DIRECTIONS FOR THIS TASK: When you copy the data that follows, reproduce every word exactly and leave out the images.
■ ■ ■ ■ ■ ■ ■
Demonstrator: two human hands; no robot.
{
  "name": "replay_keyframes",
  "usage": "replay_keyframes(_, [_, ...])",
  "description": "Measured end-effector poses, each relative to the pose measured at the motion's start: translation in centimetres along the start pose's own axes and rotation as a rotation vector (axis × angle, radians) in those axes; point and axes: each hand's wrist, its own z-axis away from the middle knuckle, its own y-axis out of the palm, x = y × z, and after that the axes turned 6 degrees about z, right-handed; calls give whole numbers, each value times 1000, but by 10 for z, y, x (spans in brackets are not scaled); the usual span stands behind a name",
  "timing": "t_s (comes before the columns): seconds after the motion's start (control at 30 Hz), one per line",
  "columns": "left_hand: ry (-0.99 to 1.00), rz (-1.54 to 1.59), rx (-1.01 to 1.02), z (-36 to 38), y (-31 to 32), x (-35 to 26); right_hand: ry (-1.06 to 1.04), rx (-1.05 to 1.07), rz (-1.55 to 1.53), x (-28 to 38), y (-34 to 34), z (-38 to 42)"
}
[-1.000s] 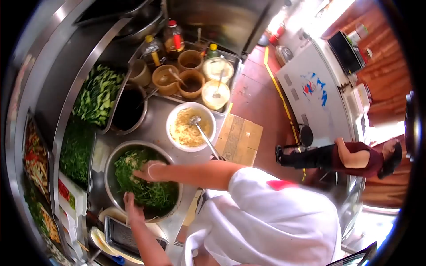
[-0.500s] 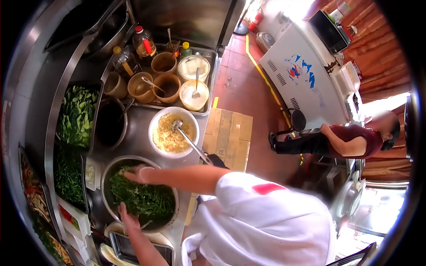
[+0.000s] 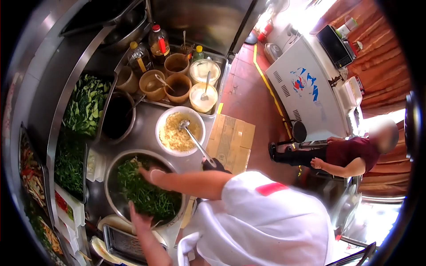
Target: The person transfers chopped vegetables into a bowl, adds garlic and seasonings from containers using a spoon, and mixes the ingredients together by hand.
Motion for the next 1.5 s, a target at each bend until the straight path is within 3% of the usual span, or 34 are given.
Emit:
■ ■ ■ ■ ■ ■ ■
EXERCISE RESULT:
Demonstrator: two human hands; no robot.
{
  "name": "replay_keyframes",
  "usage": "replay_keyframes(_, [_, ...])",
  "description": "Measured end-effector poses, each relative to the pose measured at the motion's start: translation in centimetres along the start pose's own axes and rotation as a rotation vector (axis × angle, radians) in those axes; point and axes: each hand's wrist, its own z-axis away from the middle knuckle, its own y-axis out of the palm, x = y × z, and after that the axes turned 6 degrees about z, right-handed; calls give whole numbers, each value times 1000, but by 10 for z, y, x (spans in brackets are not scaled); the usual span stands behind a name",
  "timing": "t_s (comes before the columns): seconds after the motion's start (control at 30 Hz), one per line",
  "columns": "left_hand: ry (-0.99 to 1.00), rz (-1.54 to 1.59), rx (-1.01 to 1.02), z (-36 to 38), y (-31 to 32), x (-35 to 26); right_hand: ry (-1.06 to 1.04), rx (-1.05 to 1.07), rz (-1.55 to 1.53), x (-28 to 38), y (-34 to 34), z (-38 to 42)"
}
[-1.000s] 
[-0.500s] 
[+0.000s] 
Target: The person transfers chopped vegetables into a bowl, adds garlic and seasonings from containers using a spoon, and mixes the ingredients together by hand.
Motion for the next 1.5 s, a target at each bend until the straight path is within 3% of the usual span, or 34 are given.
Emit:

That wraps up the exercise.